3 Parts, Each With Tasks
- Learning Skills
- Practicing with Purpose
- Overcoming Weaknesses
With the task of learning skills, I especially like the article’s fourth step: focus on what excites you about the new skill. See, I’m trying to pick up touch typing for several reasons. I write blog posts daily and find new reasons regularly to write more.
In fact, I only recently began to appreciate the importance of practice with purpose. So, WikiHow might deserve more credit. The article continues by instructing, determine a goal for your practicing session.
To this fact, I would add some of Atomic Habits’ framework. You want a process or systems goal as opposed to an outcome goal, like my selfish reasoning from earlier. The process of improving your core to alleviate back pain feels much more compelling.
Do you want sit and stand up straight or look hot?
Why not both, came the reply. They might not be mutually exclusive.
If you asked me if I thought a WikiHow article would be the focus of my writing today or that it would hold useful guidelines for improvement, this author might argue he has better things to annotate.
But before I discuss the last part of the article’s wisdom, the ways to overcome weaknesses, I pause to reflect. Insight exists often in the most unlikely of places. I found a best-selling American classic by Stephen Covey in the garage of my parent’s home. May we all be open enough to recognize good counsel always.
Thus, to overcome that pesky weakness, Brett Baughman, author of the article advises us: evaluate your improvement by a new measurement.

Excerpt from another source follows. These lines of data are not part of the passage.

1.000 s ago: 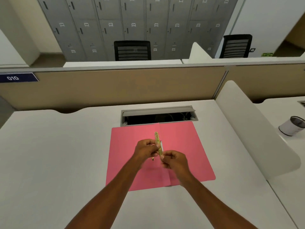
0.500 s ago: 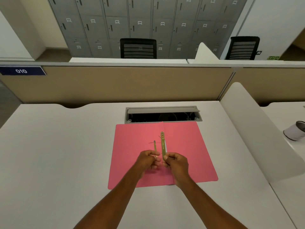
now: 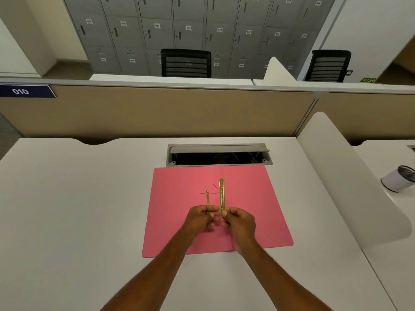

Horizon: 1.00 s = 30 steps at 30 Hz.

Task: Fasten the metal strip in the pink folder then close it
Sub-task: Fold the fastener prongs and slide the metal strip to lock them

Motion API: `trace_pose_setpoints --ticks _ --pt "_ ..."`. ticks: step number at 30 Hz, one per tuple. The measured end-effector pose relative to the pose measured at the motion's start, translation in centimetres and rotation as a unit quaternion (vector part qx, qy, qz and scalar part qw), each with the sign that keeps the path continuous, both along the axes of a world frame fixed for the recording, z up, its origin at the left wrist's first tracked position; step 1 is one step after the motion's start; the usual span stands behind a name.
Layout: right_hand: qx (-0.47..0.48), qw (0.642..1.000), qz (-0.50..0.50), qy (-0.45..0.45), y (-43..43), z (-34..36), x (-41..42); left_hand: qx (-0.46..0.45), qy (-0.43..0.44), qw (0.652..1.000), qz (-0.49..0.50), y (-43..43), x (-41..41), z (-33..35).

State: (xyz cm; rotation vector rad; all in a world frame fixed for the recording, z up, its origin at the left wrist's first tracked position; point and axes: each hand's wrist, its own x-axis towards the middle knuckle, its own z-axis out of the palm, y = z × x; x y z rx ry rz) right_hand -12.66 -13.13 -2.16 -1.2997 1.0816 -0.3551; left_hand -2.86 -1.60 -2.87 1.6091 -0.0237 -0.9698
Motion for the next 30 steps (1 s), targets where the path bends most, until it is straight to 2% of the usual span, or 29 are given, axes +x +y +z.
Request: trace_pose_setpoints --ticks 19,30 --pt "-0.085 0.993 0.021 0.074 0.1 0.4 1.0 -0.004 0.005 1.0 -0.013 -0.7 -0.2 0.1" --pt "-0.081 0.99 0.006 0.116 -0.2 0.7 1.0 -0.014 0.037 0.999 0.011 -1.3 -0.7 1.0"
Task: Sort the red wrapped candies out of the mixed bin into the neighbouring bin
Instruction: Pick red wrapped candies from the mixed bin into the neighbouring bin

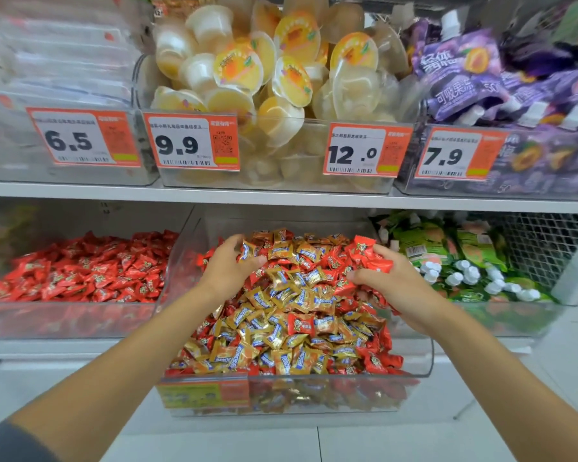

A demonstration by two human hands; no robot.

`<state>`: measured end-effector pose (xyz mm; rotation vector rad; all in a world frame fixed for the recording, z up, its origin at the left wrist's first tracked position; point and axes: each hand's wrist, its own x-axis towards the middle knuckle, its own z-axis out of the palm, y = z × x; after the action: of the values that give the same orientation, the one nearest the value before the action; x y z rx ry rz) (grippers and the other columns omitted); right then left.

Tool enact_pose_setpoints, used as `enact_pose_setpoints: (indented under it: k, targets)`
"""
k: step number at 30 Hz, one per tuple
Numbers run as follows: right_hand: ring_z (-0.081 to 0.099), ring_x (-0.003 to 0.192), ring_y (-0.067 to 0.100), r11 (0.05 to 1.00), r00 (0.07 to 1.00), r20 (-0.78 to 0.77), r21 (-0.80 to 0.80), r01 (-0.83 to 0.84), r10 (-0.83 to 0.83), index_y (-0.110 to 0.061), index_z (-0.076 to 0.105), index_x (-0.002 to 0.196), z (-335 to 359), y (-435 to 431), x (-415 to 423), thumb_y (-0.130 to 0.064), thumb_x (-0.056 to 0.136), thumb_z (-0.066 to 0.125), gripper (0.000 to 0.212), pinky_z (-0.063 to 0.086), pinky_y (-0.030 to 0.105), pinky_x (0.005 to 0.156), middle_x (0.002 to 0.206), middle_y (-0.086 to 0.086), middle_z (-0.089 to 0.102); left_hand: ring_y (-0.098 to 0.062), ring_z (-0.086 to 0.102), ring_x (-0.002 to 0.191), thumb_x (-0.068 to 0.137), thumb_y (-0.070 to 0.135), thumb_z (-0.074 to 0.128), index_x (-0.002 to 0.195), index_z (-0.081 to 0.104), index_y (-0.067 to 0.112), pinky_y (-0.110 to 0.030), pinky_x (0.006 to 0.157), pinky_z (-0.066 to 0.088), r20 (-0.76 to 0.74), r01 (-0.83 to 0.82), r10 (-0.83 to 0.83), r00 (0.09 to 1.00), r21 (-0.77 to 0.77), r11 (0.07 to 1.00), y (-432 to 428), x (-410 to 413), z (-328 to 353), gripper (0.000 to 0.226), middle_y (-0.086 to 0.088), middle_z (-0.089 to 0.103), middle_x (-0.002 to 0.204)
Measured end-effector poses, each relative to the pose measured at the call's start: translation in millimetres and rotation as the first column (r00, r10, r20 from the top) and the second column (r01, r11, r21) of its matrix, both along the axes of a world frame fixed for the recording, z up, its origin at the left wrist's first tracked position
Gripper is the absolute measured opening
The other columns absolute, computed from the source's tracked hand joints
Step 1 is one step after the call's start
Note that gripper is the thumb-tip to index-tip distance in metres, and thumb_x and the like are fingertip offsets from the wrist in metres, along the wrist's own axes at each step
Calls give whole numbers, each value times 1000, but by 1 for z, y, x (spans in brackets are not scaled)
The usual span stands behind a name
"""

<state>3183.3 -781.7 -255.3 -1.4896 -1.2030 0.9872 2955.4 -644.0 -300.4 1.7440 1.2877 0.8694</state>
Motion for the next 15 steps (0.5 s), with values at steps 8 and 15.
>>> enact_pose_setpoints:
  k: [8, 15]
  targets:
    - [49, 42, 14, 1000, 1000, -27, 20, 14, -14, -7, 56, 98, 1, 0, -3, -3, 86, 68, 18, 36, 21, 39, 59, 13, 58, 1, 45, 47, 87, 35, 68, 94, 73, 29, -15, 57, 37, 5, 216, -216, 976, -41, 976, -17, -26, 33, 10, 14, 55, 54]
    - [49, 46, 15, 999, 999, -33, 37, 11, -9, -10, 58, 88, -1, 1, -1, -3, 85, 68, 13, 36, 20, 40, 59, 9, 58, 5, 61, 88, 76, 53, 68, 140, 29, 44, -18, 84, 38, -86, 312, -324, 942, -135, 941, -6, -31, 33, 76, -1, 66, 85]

He ain’t lie. To share a vulnerable truth, I’m 174 lbs, 5’ 10”. For readers not in the United States, that’s about 79 kilos at 1.77 meters. I tried to commit to losing weight, around November, intermittently logging it during the week. Weight loss before the holidays already looked unlikely, never mind without a plan or perspective. What I failed to track then at that time proves more important: the number of minutes spent doing physical activity and the frequency of those activities.
Correcting my perspective to focus on how often I get active during the day, week and month puts my wins in a new light, one that doesn’t discourage me if I don’t get out to pump iron on that particular evening.

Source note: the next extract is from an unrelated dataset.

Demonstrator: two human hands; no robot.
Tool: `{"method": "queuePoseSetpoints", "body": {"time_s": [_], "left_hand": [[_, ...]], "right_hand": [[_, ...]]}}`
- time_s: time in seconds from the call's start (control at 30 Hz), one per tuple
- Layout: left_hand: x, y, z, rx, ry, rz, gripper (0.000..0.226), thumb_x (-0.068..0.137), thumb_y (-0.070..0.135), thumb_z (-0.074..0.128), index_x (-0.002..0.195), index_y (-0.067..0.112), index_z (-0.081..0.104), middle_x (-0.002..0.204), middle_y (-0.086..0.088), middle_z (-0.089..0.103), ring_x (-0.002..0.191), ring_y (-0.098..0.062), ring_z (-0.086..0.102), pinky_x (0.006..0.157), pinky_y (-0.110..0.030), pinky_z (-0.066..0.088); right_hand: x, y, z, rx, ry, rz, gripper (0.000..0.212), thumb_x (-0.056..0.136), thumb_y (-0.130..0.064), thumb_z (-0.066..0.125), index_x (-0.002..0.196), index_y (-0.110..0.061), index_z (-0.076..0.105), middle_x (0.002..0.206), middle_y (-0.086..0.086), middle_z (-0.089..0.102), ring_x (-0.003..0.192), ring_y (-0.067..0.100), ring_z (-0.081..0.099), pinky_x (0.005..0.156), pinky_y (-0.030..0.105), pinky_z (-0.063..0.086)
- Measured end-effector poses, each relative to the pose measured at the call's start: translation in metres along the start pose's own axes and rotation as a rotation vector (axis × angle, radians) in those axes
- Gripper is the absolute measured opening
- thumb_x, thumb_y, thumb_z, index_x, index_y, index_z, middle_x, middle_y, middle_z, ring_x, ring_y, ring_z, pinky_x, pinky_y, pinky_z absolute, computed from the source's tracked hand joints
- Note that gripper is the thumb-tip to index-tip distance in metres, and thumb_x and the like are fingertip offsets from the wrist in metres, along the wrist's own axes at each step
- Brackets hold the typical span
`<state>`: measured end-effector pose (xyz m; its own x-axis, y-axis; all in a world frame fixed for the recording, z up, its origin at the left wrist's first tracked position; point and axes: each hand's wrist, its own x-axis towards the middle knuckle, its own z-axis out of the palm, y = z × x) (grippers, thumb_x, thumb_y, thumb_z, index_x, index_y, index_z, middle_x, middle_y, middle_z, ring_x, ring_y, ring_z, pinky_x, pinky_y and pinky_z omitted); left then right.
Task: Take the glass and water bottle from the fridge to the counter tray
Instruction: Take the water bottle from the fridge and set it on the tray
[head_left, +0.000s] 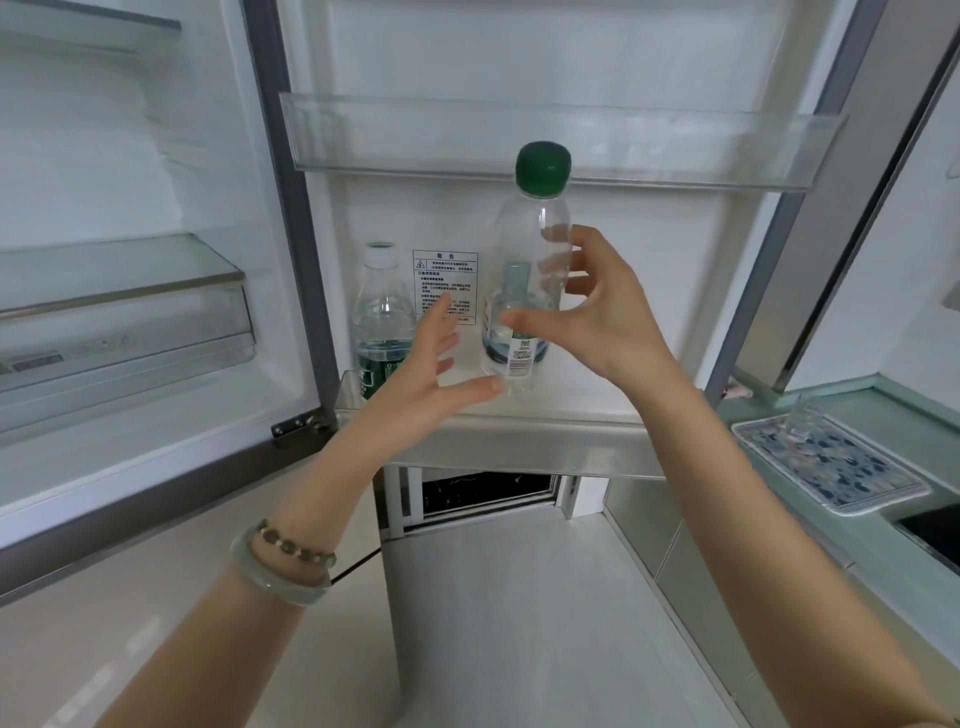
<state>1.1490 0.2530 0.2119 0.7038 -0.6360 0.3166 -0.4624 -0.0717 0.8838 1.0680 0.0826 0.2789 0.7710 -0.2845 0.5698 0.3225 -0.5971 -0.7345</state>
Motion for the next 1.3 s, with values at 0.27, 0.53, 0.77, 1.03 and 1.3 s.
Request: {"method": "queuePoseSetpoints", "body": {"time_s": [0.27, 0.53, 0.77, 1.03, 1.3], "left_hand": [[-0.028, 0.016, 0.02, -0.844, -0.016, -0.452, 0.069, 0.097, 0.056, 0.038, 0.135, -0.001, 0.046, 0.134, -0.02, 0.058, 0.117, -0.026, 0.06, 0.099, -0.035, 0.048], [-0.062, 0.01, 0.088, -1.16, -0.3, -0.649, 0.075, 0.095, 0.06, 0.038, 0.126, -0.007, 0.051, 0.125, -0.024, 0.064, 0.121, -0.034, 0.06, 0.096, -0.041, 0.051], [-0.088, -0.013, 0.163, -1.206, -0.475, -0.827, 0.073, 0.096, 0.056, 0.04, 0.125, -0.009, 0.052, 0.12, -0.026, 0.066, 0.109, -0.034, 0.067, 0.08, -0.04, 0.057], [-0.104, -0.039, 0.215, -1.203, -0.634, -0.957, 0.077, 0.09, 0.054, 0.048, 0.131, -0.011, 0.046, 0.126, -0.027, 0.062, 0.113, -0.035, 0.065, 0.081, -0.039, 0.059], [-0.094, -0.041, 0.253, -1.131, -0.701, -1.012, 0.075, 0.097, 0.053, 0.04, 0.137, -0.01, 0.041, 0.129, -0.026, 0.061, 0.122, -0.035, 0.06, 0.09, -0.04, 0.052]], "right_hand": [[-0.046, -0.058, -0.032, 0.043, 0.048, 0.022, 0.068, 0.06, -0.024, 0.089, 0.117, -0.03, 0.052, 0.101, -0.002, 0.061, 0.089, 0.014, 0.065, 0.071, 0.022, 0.056], [-0.125, -0.054, -0.072, -0.065, 0.118, 0.154, 0.071, 0.059, -0.027, 0.09, 0.12, -0.027, 0.053, 0.103, 0.001, 0.063, 0.089, 0.013, 0.066, 0.068, 0.018, 0.053], [-0.194, -0.029, -0.096, -0.195, 0.185, 0.279, 0.072, 0.057, -0.034, 0.087, 0.12, -0.023, 0.055, 0.107, -0.008, 0.066, 0.099, 0.008, 0.064, 0.085, 0.023, 0.051], [-0.247, -0.002, -0.107, -0.254, 0.297, 0.459, 0.072, 0.057, -0.031, 0.09, 0.12, -0.028, 0.055, 0.104, -0.016, 0.065, 0.097, 0.006, 0.062, 0.085, 0.041, 0.055], [-0.261, 0.018, -0.133, -0.296, 0.374, 0.55, 0.075, 0.058, -0.031, 0.089, 0.123, -0.026, 0.053, 0.109, -0.009, 0.065, 0.101, 0.014, 0.062, 0.089, 0.043, 0.053]]}}
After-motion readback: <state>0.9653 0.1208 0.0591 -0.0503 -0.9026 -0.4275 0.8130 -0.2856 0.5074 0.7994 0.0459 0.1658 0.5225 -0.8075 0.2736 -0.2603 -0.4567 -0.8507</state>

Readers might be curious to know, today, I’m about a half-pound above my previous weight: 174.4 lbs (79 kgs). The difference between this month and January boils down to my routines.
Since the 1st, I added strength training and yoga to my physical activity to-do list. My diet also incorporates much more protein, vegetables and fruit. Lately, I even substitute syrup on my waffles (which add so many carbs for some reason) with honey and add peanut butter for seven more grams of protein.
Moving the goal post might be helpful, in certain contexts.
Wrapping Up
I would not be the first or last person to claim to understand the secret to improvement. I don’t belong in that line. I won’t try. I feel that my takeaway might not satisfy people seeking answers. Then again, we don’t really know all the right questions.
Work is work and will always be what you make it. Improvement doesn’t have a magic spell to cast to make it more tolerable. Change is an ugly beast. Change makes you fight the greatest opponent you may ever face: yourself. Reading books, to me, takes change and puts glasses a pocket protector on the animal. It becomes a learned creature, change. Then, you might teach change to your glutes, your back, your stubborn father or religious mother, your fickle friend who doesn’t listen or the guy who went sober since you last spoke.
Articles or not, the difference in becoming better is you. Me? I’ll keep reading up on it.